La questione normativa

Röhler ha aggiunto che Allianz vede la necessità di un’armonizzazione normativa europea, perché quando si attraversano i confini, le auto con guida autonoma devono conoscere tutti i segnali stradali pertinenti, le regole e i regolamenti del traffico ed essere comprensibili a chi è responsabile in caso di incidente.

La tecnologia non è esente da errori

Le indagini sulle auto devono essere ancora possibili in quanto la nuova tecnologia non è esente da errori. Secondo Allianz la fiducia del pubblico nei sistemi automatizzati e autonomi potrà essere garantita solo se le cause degli incidenti – e anche dei quasi incidenti – saranno correttamente chiarite.

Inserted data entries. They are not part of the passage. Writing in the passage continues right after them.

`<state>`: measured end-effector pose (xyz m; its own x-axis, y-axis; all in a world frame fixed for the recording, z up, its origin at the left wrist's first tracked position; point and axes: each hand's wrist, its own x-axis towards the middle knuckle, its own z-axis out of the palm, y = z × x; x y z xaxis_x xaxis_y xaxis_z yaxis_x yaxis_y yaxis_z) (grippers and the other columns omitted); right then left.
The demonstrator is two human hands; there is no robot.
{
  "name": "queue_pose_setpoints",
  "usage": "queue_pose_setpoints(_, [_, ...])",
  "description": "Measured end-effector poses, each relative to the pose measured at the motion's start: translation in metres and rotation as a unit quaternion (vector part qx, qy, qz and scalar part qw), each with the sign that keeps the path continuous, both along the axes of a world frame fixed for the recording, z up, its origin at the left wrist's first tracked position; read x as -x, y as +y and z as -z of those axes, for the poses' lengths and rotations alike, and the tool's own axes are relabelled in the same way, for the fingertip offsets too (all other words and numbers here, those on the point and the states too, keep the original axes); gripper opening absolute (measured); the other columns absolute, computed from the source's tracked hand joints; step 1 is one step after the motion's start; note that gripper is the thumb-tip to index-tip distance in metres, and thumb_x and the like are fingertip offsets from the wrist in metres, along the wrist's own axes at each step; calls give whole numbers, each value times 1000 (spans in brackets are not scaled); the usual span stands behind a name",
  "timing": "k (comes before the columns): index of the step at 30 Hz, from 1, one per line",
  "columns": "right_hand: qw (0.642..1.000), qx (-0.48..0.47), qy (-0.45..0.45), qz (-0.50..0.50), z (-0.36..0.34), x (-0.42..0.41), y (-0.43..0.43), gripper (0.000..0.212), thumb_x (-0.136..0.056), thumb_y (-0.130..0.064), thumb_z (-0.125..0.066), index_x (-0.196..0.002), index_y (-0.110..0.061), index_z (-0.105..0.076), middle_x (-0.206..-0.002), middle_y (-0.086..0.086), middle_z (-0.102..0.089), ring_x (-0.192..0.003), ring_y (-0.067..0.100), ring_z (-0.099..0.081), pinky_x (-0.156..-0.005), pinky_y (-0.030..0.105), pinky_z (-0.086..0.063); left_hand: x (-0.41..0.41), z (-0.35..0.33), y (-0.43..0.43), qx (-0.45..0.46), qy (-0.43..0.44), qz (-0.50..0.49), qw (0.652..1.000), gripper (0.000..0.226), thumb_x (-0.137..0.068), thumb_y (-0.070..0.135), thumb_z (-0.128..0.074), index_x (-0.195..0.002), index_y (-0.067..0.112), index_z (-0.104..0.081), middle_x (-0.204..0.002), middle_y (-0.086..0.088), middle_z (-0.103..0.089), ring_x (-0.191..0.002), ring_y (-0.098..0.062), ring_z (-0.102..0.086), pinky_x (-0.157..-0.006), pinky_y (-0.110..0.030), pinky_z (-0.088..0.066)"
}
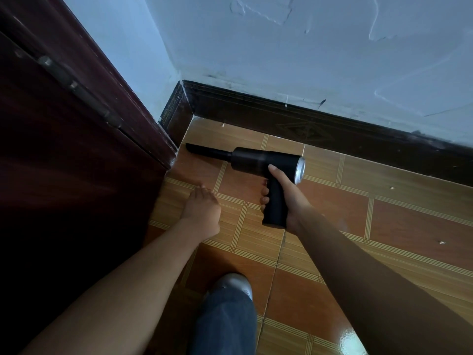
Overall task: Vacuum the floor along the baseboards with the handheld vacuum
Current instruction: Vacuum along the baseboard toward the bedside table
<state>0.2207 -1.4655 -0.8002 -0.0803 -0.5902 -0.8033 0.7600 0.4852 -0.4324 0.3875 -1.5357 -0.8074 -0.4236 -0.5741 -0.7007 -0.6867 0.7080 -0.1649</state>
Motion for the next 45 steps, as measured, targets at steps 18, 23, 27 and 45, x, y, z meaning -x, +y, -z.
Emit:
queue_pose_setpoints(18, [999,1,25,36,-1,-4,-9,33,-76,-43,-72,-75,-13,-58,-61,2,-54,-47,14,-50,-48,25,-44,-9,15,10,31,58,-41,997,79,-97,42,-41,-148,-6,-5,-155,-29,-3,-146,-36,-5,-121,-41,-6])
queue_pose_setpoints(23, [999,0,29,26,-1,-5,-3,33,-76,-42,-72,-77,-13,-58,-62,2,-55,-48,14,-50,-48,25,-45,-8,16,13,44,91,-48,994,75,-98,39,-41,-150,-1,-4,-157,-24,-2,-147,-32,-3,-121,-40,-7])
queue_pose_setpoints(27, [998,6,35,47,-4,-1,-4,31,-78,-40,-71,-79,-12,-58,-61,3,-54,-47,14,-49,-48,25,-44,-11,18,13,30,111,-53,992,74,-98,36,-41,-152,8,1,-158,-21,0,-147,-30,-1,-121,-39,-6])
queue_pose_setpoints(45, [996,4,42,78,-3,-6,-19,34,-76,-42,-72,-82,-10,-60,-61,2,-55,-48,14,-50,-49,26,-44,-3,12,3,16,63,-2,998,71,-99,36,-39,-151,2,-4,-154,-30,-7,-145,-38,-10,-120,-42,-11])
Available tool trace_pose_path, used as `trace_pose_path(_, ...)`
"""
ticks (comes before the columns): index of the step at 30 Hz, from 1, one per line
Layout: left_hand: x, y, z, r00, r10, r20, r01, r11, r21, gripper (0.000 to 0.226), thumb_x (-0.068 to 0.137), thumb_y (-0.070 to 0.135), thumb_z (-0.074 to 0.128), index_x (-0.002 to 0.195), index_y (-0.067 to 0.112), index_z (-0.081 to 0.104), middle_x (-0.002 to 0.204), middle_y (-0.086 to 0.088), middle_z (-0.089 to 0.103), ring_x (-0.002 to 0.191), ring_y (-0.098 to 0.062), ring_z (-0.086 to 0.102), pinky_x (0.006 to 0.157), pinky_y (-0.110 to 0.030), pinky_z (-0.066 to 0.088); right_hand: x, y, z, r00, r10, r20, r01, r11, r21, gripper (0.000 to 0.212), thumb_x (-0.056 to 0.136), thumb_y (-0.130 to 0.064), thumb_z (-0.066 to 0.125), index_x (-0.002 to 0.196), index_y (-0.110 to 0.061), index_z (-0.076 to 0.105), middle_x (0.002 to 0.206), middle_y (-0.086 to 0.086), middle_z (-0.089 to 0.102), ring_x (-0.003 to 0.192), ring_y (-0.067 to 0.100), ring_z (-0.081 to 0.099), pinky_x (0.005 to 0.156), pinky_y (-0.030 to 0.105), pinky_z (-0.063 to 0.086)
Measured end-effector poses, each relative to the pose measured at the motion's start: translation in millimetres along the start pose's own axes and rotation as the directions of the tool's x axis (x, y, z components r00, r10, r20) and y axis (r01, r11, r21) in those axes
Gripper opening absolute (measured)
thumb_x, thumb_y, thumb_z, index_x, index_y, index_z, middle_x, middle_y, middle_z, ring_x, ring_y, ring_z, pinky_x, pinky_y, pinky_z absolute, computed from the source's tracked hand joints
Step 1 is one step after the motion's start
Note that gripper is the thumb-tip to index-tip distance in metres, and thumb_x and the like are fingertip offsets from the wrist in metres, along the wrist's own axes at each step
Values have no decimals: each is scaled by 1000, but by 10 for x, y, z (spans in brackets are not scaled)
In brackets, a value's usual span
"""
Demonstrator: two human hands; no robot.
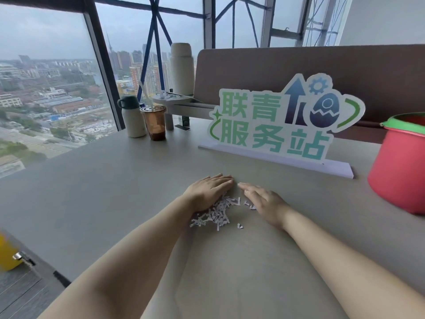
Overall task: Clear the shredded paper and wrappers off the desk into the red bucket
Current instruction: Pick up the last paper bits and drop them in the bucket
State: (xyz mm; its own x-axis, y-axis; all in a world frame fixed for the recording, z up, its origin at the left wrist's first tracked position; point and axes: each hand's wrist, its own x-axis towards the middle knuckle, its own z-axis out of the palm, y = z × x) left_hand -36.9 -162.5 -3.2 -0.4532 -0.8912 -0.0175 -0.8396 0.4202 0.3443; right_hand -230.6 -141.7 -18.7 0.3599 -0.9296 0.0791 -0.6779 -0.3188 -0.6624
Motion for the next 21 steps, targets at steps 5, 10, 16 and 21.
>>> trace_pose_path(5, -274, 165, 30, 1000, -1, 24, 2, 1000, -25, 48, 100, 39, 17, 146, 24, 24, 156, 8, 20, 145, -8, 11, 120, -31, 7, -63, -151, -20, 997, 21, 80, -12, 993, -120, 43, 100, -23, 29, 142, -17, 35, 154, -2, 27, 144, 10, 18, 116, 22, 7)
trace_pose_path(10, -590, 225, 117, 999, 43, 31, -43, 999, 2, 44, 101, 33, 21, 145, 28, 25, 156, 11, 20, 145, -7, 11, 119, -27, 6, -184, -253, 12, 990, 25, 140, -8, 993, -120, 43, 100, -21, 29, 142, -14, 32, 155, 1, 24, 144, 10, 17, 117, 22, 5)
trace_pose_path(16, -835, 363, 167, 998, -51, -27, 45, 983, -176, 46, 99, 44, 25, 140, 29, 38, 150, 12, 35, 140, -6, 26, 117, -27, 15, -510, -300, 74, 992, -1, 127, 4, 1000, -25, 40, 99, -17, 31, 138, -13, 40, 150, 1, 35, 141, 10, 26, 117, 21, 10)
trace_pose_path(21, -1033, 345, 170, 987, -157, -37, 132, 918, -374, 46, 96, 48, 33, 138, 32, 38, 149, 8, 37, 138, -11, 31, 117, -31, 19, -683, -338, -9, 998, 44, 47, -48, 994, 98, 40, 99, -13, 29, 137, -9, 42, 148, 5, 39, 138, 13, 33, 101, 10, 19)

All’Allianz Motor Day, Röhler ha sottolineato che è importante trovare una soluzione sensata per l’Europa che consenta di fare chiarezza sugli incidenti stradali e innescare maggior fiducia nell’automotive.

Proteggere i dati personali è fondamentale

In futuro, saranno necessari anche strumenti come radar, lidar, droni e registrazioni di telecamere per indagare sugli incidenti. Questo, secondo Allianz, è l’unico modo per registrare e valutare incidenti o i quasi incidenti. “Purtroppo, l’uso di questi dati in Europa non è oggi adeguatamente regolamentato – ha concluso Röhler – Per proteggere i dati personali, è necessaria un’autorità indipendente capace di garantire l’interesse legittimo dei consociati durante le indagini su eventuali incidenti”. Secondo la compagnia i dati dovrebbero essere resi disponibili in forma anonima per garantire la ricerca sugli incidenti e, solo successivamente, dovrebbero essere forniti all’industria automobilistica in modo tale da consentire a quest’ultima di correggere rapidamente gli errori e migliorare le performance.